[Description of the task] Which lines below fall between the one containing "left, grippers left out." and the one containing "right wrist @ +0"? Repeat them exactly, counting both of those lines, and add nothing else.

[Dataset content]

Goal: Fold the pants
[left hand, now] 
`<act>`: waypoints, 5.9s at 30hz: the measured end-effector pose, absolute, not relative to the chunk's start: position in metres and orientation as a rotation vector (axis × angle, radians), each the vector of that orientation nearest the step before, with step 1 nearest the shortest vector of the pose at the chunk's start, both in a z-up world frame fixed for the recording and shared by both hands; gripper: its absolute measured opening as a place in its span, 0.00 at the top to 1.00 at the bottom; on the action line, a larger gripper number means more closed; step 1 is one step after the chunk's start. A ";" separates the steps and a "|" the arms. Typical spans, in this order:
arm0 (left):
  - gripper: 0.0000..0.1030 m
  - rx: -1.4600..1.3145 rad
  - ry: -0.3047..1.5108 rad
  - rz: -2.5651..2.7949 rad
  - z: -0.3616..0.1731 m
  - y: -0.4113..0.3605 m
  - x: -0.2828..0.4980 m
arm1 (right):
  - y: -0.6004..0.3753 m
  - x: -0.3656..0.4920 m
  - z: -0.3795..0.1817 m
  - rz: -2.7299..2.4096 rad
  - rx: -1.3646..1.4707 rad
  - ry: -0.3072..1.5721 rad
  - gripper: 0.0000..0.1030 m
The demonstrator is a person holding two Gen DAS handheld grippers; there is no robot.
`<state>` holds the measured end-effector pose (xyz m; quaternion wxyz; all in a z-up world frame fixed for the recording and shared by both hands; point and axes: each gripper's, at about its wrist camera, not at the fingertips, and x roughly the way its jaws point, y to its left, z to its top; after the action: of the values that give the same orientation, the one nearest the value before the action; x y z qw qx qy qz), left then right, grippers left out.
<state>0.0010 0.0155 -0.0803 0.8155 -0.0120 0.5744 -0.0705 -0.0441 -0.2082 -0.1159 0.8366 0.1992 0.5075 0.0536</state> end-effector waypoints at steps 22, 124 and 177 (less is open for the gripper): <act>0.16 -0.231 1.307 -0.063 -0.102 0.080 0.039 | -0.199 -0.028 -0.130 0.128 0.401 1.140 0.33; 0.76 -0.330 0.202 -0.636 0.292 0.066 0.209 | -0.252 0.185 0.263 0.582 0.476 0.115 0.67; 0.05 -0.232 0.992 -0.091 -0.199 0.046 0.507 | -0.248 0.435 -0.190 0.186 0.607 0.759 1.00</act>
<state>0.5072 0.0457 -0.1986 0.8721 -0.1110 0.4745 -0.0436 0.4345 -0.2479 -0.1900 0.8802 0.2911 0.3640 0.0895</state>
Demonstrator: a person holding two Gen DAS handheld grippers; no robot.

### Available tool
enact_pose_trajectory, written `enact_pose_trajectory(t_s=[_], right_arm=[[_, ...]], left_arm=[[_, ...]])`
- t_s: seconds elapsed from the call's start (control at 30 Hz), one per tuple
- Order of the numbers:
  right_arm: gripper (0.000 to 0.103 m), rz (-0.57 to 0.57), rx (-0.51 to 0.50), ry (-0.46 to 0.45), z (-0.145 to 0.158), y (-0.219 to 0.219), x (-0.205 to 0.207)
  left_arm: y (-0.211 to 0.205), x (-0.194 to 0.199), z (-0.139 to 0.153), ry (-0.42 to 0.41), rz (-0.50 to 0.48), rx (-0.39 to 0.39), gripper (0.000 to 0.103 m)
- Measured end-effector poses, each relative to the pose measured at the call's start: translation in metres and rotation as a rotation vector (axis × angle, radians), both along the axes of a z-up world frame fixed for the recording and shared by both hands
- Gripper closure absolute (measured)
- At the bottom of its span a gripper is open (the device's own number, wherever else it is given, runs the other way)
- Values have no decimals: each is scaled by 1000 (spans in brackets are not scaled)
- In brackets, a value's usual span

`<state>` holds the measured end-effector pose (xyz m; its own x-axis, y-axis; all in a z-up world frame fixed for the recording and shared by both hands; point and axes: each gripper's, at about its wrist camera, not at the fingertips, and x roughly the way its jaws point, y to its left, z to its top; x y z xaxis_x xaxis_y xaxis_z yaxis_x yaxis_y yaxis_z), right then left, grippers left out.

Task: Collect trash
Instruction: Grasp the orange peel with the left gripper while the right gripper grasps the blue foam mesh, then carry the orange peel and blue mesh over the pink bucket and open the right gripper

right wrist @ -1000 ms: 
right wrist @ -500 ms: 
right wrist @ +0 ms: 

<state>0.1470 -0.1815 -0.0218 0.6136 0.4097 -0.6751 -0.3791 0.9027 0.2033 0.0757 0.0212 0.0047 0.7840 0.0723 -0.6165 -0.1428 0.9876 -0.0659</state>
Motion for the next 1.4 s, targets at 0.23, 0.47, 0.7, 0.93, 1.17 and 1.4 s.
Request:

[Answer]
`<state>` holds the measured end-effector pose (xyz m; its own x-axis, y-axis; all in a z-up world frame fixed for the recording and shared by both hands; point and axes: each gripper's, at about its wrist camera, not at the fingertips, and x roughly the way its jaws point, y to its left, z to its top; x y z xaxis_x xaxis_y xaxis_z yaxis_x yaxis_y yaxis_z), right then left, grippers left out.

Task: Collect trash
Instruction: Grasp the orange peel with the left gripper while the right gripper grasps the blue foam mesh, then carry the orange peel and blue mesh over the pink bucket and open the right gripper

right wrist @ -1000 ms: 
right wrist @ -500 ms: 
right wrist @ +0 ms: 

No additional output is expected for this exercise.